● **Exercise**: Go through the lines below and copy each one that holds the string "right".

=== Section Start ===

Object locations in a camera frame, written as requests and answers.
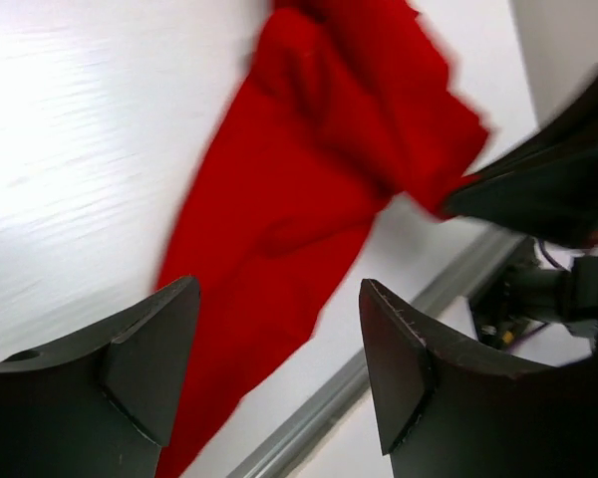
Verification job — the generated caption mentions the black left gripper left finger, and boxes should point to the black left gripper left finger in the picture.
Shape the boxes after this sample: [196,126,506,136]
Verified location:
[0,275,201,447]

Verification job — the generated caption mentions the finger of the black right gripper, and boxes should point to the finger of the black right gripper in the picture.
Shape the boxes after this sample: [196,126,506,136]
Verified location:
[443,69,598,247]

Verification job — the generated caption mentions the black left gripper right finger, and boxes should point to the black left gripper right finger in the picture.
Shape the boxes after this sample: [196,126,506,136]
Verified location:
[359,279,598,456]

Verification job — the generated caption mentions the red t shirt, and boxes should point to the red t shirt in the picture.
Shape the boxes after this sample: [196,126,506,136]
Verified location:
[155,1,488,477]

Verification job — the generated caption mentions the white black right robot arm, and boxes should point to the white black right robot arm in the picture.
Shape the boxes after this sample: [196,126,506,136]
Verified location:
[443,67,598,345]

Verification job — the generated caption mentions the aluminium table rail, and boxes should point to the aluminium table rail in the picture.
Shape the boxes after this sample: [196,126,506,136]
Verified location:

=== Section End ===

● **Response area**:
Verification job — the generated caption mentions the finger of the black right gripper, and boxes should point to the finger of the black right gripper in the picture.
Verification job — the generated caption mentions the black left gripper right finger, and boxes should point to the black left gripper right finger in the picture.
Verification job — the generated caption mentions the white black right robot arm, and boxes should point to the white black right robot arm in the picture.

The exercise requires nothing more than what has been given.